Ada Colau est une femme combative. Elle est l’initiatrice de la PAH (Plate-forme des Affectés par l’Hypothèque), un mouvement citoyen de protection face aux abus des banques. En Espagne, avec un taux de chômage de 25%, les banques condamnent ceux qui sont incapables de rembourser leur hypothèque. Les familles restent à la rue, perdent leur maison, et s’endettent à vie envers la banque à cause des impayés.

Dans une récente interview[1], Ada racontait sa plus grande surprise lorsqu’elle a commencé son action contre les abus des banques. Elle ne rencontrait pas des gens agressifs ou indignés, comme elle s’y attendait.

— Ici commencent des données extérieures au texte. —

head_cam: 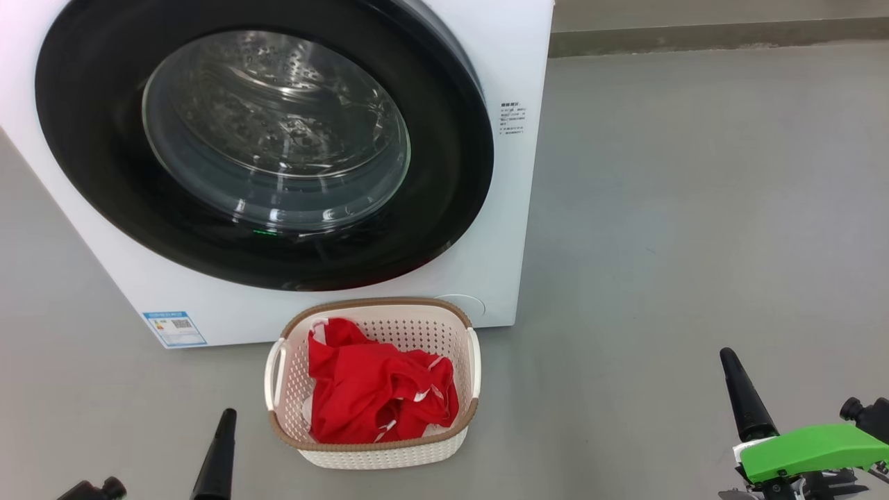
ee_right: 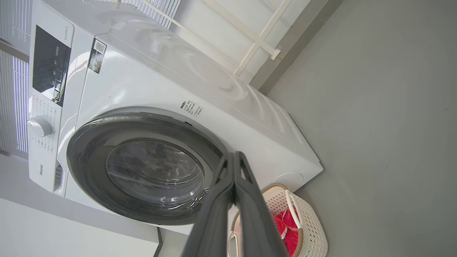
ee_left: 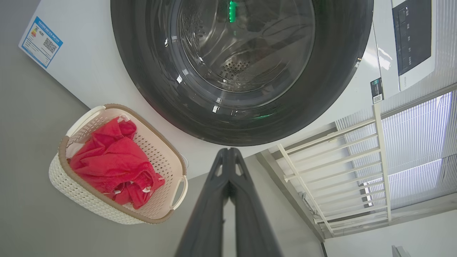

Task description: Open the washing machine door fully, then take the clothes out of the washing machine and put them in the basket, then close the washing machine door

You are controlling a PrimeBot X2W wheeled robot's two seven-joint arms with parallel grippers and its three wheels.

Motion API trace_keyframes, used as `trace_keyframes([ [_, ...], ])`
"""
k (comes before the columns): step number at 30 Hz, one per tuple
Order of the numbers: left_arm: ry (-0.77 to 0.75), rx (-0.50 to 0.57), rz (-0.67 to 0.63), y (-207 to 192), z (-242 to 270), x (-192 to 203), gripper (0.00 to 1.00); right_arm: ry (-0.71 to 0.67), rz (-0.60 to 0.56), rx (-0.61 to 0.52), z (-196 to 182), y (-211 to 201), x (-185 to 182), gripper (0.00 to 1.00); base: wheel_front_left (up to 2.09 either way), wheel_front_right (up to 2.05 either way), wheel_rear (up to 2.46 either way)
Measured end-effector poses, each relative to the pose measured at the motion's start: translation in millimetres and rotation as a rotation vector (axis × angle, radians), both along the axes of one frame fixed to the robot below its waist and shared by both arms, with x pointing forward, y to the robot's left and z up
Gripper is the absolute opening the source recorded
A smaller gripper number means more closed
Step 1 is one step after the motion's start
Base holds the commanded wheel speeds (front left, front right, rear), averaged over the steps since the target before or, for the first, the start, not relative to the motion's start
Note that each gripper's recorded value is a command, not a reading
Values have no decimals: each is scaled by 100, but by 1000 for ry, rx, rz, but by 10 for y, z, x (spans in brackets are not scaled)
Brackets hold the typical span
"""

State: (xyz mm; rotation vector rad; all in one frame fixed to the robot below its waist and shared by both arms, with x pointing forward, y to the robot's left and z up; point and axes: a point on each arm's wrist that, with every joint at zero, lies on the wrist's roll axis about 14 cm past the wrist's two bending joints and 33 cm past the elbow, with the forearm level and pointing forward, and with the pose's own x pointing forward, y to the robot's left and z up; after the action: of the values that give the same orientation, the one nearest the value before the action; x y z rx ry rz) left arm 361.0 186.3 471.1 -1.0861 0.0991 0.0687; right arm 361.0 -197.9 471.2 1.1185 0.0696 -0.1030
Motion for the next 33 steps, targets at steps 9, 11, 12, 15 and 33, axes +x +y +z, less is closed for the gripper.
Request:
trace_keyframes([
  [9, 6, -106, 8, 6, -12, 15, 0, 5, -6, 96, -18, -11, 6, 0, 0, 0, 0],
  [11, -3, -124, 10, 8, 19, 44, 0, 2, -6, 119, -9, -12, 18, 0, 0, 0, 0],
  [12, -5, -138, 8, 5, 29, 55, 0, -3, -8, 128, 6, -16, 33, 0, 0, 0, 0],
  [15, -6, -172, 11, 6, 31, 61, 0, -12, -11, 160, 33, -27, 57, 0, 0, 0, 0],
  [33, -16, -364, 11, -4, 67, 117, 0, -27, -15, 338, 60, -38, 103, 0, 0, 0, 0],
])
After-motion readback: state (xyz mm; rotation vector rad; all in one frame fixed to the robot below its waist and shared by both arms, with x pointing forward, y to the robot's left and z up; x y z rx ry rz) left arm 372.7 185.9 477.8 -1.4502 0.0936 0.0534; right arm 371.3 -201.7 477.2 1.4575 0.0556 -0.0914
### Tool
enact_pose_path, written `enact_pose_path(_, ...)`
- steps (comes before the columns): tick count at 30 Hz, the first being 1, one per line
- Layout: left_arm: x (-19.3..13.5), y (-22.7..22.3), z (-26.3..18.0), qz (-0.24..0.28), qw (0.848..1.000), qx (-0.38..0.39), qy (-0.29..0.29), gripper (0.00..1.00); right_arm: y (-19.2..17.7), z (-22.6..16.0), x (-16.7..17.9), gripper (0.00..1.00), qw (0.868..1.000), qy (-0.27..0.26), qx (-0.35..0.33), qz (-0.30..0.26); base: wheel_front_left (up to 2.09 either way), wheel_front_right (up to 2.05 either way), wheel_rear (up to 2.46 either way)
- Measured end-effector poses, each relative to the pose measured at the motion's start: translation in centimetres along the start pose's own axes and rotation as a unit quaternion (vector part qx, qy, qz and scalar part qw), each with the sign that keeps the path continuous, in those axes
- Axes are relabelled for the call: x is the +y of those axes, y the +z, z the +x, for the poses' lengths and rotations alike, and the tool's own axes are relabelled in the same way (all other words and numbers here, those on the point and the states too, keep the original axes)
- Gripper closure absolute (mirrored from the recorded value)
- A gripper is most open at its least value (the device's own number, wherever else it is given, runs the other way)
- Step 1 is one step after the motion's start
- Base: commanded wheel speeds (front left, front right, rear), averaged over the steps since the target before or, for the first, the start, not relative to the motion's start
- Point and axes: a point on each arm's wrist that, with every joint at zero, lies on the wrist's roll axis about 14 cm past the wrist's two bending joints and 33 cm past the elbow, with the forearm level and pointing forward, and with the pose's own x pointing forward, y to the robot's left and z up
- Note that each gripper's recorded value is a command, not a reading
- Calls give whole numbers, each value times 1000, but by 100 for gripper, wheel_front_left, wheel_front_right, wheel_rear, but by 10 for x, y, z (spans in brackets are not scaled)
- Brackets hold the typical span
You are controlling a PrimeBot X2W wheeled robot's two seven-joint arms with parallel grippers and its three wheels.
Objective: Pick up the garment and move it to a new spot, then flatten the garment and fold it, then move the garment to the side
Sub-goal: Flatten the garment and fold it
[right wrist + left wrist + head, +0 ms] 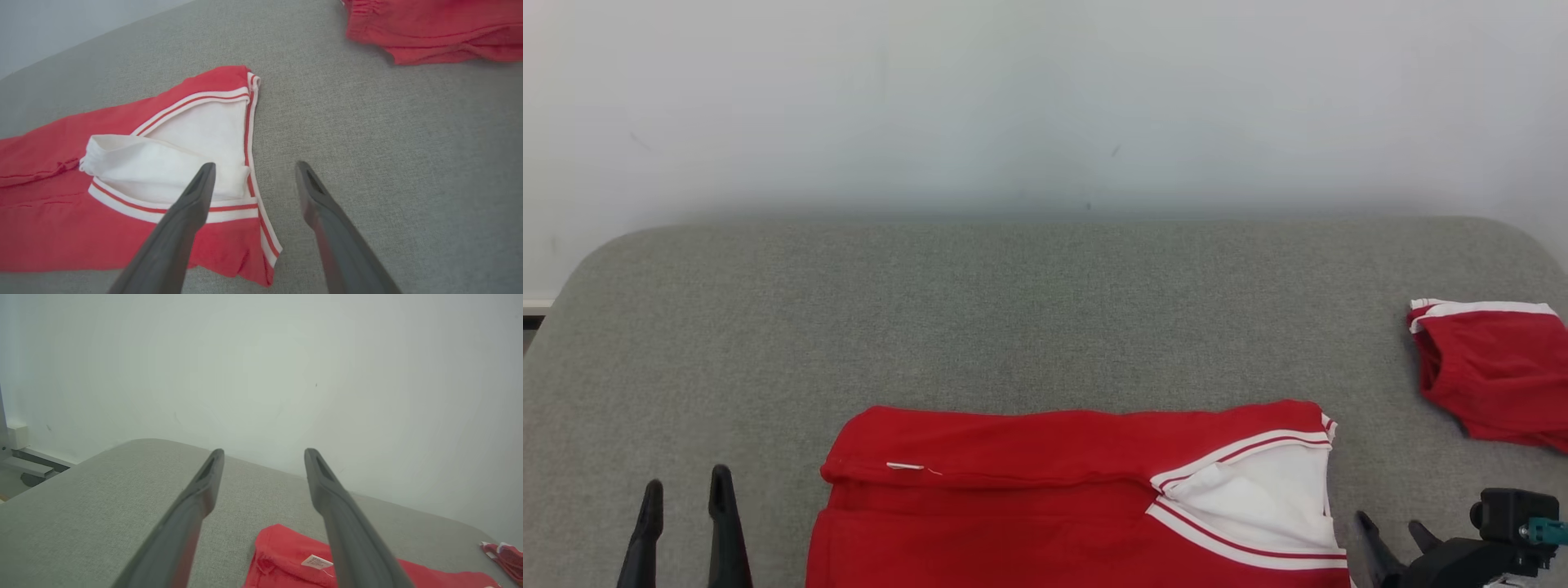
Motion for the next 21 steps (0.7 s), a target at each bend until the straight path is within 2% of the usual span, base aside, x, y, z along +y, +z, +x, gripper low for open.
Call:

Elle rencontrait des gens qui se sentaient coupables, honteux et déprimés car incapables de payer leur crédit immobilier.

La PAH a non seulement fourni des abris, des conseils juridiques et du soutien citoyen. Elle a aussi donné de la dignité à la souffrance et a fait de cette souffrance un symptôme, un mal-être formalisé, et donc traitable.

Il a été dit qu’Ada Colau était sensible à la question parce qu’elle l’avait vécue de près, avec un membre de sa famille. Mais elle a expliqué dans cette interview que la création de la PAH avait coïncidé avec sa grossesse et la naissance de son fils.

Serait-ce que, entre autres, Ada sait qu’il faut une maison, un refuge, pour pouvoir devenir mère ?

Pour certaines femmes la « maison » fonctionne comme une figure de l’Autre, comme le corps aussi peut l’être. Et les deux sont nécessaires pour pouvoir mettre au monde.